The input date to your question is the 25th of October, 2010 , whilst the output is the 29th of October, 2010 . Well played!

Continuing on this nit-picking thread: your times are also completely different and you're missing the seconds from the output time.

Now for the true answer.

A little factoid first though: the ISO 8601 output in Ruby is similar to the "Combined date and time" output from ISO 8601's Wikipedia page .

You've got a string and so you'll need to convert it into a Time object which you can do with to_time . Then it's simply a matter of calling iso8601 on that object to get the ISO 8601 version:

"2010-10-25 23:48:46 UTC".to_time.iso8601

The to_time method is courtesy of Rails, whilst the iso8601 is courtesy of Ruby's standard library.

Damn! you saw through my plot to trick you folks. =P Thanks for the great answer, i wonder why they do not just write that in the documentation! – meow Oct 30, 2010 at 18:30 @Mark Thomas: yes it was supposed to be humour. He gave an input and an output time that wouldn't match, ever. Tricksie little hobbit! – Ryan Bigg Oct 30, 2010 at 20:01 This works, but although his question asked how to do it in ruby, it didn't assume it was in the rails environment. – courtsimas Feb 2, 2015 at 21:16 Related, thanks for pointing me at 'to_time' ~ Time.now.iso8601 formats like "2010-10-25T23:48:46Z", if you want to use '+00:00' instead of 'Z' (which I had to for a legacy system) Time.now.to_time.iso8601 appears to do this. – lucygenik Aug 19, 2015 at 21:40

After much experimenting, I find the Time library's parser to be better than DateTime, although the reasons escape me at the moment. With that caveat, I always use Time rather than DateTime for this kind of stuff, and the ruby documentation is also difficult to grok as to why this is so,

require 'time'
puts Time.parse("2010-10-25 23:48:46 UTC").iso8601
"2010-10-25T23:48:46Z"
                good pure ruby solution. Just want to add, if original time is not UTC, you may want this: Time.parse("...").utc.iso8601, otherwize you'll get the time suffixed with +03:00 or some other value depending on the timezone original time string is given with. I mean instead of Z.
– akostadinov
                Jun 22, 2016 at 10:20

Note: you have to convert (parse) a time string into a time object before you can apply the to_time method.

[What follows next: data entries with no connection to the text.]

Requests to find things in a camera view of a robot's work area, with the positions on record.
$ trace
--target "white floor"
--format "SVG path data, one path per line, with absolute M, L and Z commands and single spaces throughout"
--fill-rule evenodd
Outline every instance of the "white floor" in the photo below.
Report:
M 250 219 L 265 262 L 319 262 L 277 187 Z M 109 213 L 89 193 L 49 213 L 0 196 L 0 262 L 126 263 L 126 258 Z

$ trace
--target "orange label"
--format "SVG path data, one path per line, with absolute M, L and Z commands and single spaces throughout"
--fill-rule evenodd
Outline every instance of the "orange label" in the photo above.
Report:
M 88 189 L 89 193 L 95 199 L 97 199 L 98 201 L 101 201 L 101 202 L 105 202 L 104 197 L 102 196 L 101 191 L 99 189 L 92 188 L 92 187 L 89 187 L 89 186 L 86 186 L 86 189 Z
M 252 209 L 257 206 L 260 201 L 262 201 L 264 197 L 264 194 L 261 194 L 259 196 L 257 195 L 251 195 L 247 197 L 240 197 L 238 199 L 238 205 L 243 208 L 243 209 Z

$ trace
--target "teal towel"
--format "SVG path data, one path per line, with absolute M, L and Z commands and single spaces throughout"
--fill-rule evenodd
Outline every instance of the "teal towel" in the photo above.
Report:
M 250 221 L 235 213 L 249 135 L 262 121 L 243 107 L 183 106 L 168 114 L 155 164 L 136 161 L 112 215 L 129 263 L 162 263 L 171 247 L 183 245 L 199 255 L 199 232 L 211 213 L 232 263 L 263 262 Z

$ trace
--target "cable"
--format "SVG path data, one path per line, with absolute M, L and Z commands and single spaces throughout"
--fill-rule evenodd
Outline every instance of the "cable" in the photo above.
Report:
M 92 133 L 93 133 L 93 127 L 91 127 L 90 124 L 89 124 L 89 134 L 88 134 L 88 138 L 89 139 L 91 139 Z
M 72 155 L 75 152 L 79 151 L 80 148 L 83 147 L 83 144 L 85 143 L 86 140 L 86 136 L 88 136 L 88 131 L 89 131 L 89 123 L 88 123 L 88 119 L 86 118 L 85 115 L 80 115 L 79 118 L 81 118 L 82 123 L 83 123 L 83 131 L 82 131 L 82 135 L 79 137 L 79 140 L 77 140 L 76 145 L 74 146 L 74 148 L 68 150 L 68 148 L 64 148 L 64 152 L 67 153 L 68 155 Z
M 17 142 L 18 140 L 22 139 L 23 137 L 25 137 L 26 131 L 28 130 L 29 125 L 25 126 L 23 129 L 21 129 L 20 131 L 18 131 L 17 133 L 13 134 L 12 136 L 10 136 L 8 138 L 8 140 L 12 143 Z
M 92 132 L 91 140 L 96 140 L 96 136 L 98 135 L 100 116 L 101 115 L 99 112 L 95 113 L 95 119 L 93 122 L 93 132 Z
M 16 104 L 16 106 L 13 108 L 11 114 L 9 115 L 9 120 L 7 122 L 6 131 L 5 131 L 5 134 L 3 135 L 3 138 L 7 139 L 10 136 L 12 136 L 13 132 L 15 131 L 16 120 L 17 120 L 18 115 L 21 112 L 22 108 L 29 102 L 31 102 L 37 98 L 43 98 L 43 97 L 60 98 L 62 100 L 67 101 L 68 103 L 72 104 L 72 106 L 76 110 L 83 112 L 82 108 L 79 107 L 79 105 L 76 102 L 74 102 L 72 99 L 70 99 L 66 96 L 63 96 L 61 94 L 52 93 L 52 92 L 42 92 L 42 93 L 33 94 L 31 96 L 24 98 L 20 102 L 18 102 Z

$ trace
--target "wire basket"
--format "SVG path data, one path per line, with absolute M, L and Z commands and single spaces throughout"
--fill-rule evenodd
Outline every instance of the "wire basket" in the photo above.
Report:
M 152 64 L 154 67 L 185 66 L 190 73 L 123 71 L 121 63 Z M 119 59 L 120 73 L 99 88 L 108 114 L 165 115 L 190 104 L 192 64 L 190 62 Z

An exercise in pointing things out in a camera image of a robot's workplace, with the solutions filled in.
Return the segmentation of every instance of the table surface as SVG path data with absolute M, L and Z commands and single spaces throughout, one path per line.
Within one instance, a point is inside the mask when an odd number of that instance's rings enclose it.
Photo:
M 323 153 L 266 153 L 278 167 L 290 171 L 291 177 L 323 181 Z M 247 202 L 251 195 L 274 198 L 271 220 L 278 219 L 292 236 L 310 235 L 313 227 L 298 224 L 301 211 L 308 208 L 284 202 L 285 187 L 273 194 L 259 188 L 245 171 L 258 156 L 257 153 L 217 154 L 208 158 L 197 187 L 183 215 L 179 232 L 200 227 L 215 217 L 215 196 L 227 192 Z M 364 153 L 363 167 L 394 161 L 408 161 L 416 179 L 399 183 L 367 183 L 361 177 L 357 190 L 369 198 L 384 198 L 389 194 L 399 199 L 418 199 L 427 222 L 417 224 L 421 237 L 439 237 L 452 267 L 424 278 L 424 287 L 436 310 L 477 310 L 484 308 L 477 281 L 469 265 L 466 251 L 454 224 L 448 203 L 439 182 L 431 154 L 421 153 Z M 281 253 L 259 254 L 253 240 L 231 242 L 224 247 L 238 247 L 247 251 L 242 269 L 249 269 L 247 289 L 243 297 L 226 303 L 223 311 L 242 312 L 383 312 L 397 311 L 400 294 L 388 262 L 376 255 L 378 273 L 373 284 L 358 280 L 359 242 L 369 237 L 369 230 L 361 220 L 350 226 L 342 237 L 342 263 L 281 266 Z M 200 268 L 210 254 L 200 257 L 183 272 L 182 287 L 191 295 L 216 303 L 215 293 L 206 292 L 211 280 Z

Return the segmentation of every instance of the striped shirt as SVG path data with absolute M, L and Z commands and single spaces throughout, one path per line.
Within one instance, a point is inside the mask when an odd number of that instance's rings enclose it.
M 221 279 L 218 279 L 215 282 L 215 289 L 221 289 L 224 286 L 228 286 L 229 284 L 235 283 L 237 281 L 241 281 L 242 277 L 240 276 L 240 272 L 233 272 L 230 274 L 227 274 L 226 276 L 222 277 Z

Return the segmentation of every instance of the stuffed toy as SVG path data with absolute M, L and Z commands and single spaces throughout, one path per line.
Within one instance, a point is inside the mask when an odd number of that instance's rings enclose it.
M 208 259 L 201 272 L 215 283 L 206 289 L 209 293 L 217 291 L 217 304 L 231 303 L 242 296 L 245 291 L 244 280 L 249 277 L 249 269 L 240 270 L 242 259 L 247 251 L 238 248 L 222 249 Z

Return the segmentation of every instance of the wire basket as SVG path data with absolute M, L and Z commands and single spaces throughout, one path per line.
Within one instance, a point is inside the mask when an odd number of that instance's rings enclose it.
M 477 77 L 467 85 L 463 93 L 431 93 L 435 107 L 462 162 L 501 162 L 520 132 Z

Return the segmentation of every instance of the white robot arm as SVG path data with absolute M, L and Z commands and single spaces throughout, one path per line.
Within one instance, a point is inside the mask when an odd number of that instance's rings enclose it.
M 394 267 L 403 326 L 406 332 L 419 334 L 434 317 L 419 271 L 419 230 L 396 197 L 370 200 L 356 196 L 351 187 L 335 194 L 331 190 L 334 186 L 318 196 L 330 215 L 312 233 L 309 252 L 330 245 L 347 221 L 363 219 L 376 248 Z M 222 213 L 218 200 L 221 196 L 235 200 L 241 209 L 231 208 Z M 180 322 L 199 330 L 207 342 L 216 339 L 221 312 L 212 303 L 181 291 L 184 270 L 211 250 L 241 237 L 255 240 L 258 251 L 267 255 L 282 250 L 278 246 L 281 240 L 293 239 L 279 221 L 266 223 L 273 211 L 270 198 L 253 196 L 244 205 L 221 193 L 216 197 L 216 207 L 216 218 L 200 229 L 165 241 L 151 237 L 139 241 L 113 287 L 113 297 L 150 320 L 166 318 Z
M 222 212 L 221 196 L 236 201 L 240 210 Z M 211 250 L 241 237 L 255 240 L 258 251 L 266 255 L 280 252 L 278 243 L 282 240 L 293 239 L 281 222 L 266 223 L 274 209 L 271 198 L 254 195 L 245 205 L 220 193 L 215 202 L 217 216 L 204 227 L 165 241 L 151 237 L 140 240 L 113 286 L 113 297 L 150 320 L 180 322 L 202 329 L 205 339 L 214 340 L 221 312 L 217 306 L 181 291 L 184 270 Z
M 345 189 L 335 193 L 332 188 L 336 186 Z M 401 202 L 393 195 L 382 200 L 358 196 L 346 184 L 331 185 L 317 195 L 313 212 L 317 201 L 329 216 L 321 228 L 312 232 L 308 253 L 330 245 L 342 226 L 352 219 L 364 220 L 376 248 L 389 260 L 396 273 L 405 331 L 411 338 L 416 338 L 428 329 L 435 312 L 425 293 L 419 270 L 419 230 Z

ruby-1.9.2-p180 :016 > "2010-10-25 23:48:46 UTC".to_time.iso8601
NoMethodError: undefined method `to_time' for "2010-10-25 23:48:46 UTC":String
    from (irb):16

Correct procedure:

irb> ut = DateTime.parse("2010-10-25 23:48:46 UTC")
irb> ut.iso8601
 => "2010-10-25T23:48:46+00:00" 

Adding an answer to this super old question because if you're using Rails, there is no need to convert/parse it in the way the other answers here are telling you to do:

  • If it's already a timestamp (e.g., a created_at or updated_at attribute), you can directly call the iso8601 method on that timestamp (e.g., object.created_at.iso8601).
  • The iso8601 method also accepts a numeric argument to display fractional digits; you would use this if you want 2020-04-06T19:16:55.604Z instead of 2020-04-06T19:16:55Z.